- _ACTION ITEM_
Please print every record below exactly as it appears, but leave out the pictures.
+---+
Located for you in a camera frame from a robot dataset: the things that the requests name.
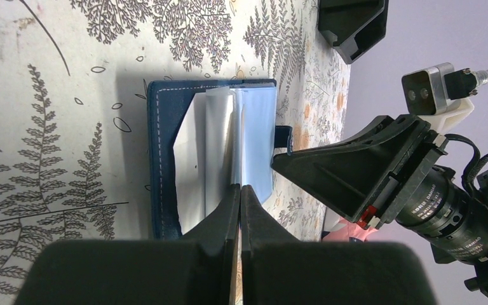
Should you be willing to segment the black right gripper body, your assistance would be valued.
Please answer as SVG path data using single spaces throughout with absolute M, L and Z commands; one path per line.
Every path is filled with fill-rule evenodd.
M 431 245 L 437 264 L 454 261 L 472 265 L 475 276 L 465 287 L 488 298 L 488 153 L 481 155 L 468 138 L 449 133 L 447 140 L 473 149 L 463 170 L 462 186 L 453 183 L 455 171 L 435 165 L 407 199 L 396 221 Z

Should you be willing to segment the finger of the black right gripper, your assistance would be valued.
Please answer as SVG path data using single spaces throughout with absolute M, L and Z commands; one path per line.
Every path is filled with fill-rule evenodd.
M 341 217 L 358 222 L 429 131 L 430 124 L 415 115 L 378 116 L 342 142 L 277 154 L 271 167 Z

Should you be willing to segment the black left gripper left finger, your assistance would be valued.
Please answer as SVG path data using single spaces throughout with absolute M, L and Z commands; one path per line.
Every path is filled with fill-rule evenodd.
M 233 304 L 241 187 L 176 240 L 66 240 L 32 265 L 16 304 Z

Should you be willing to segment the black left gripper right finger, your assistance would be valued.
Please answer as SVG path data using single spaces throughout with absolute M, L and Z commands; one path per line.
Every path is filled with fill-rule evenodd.
M 435 304 L 417 255 L 385 242 L 300 241 L 240 195 L 245 304 Z

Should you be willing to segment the blue leather card holder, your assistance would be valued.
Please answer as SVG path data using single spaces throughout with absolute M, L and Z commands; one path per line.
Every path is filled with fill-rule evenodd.
M 146 93 L 155 238 L 192 230 L 231 184 L 270 198 L 274 150 L 292 149 L 291 127 L 275 123 L 274 79 L 152 81 Z

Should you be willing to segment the black plastic card bin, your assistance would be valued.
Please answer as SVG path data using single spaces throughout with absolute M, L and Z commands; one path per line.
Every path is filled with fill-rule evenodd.
M 318 31 L 352 64 L 386 36 L 388 0 L 322 0 Z
+---+
- _SOLUTION TO THE PROBLEM_
Located for you in a camera frame from a robot dataset: the things that the requests name.
Should you be willing to segment the black right gripper body, your assistance would be valued.
Please answer as SVG path data using single spaces throughout with absolute M, L and Z commands; one path per line.
Every path is filled with fill-rule evenodd.
M 431 245 L 437 264 L 454 261 L 472 265 L 475 276 L 465 287 L 488 298 L 488 153 L 481 155 L 468 138 L 449 133 L 447 140 L 473 149 L 463 170 L 462 186 L 453 183 L 455 171 L 435 165 L 407 199 L 396 221 Z

Should you be willing to segment the finger of the black right gripper, your assistance would be valued.
Please answer as SVG path data using single spaces throughout with absolute M, L and Z commands; one path per line.
Every path is filled with fill-rule evenodd.
M 341 217 L 358 222 L 429 131 L 430 124 L 415 115 L 378 116 L 342 142 L 277 154 L 271 167 Z

Should you be willing to segment the black left gripper left finger, your assistance would be valued.
Please answer as SVG path data using single spaces throughout with absolute M, L and Z commands; one path per line.
Every path is filled with fill-rule evenodd.
M 233 304 L 241 187 L 176 240 L 66 240 L 32 265 L 16 304 Z

Should you be willing to segment the black left gripper right finger, your assistance would be valued.
Please answer as SVG path data using single spaces throughout with absolute M, L and Z commands; one path per line.
Every path is filled with fill-rule evenodd.
M 435 304 L 417 255 L 385 242 L 300 241 L 240 195 L 245 304 Z

Should you be willing to segment the blue leather card holder, your assistance would be valued.
Please answer as SVG path data using single spaces throughout with absolute M, L and Z commands; one path per line.
Every path is filled with fill-rule evenodd.
M 146 93 L 155 238 L 192 230 L 231 184 L 270 198 L 274 150 L 292 149 L 291 127 L 275 123 L 274 79 L 152 81 Z

Should you be willing to segment the black plastic card bin, your assistance would be valued.
Please answer as SVG path data using single spaces throughout with absolute M, L and Z commands; one path per line.
Every path is filled with fill-rule evenodd.
M 318 31 L 352 64 L 386 36 L 388 0 L 322 0 Z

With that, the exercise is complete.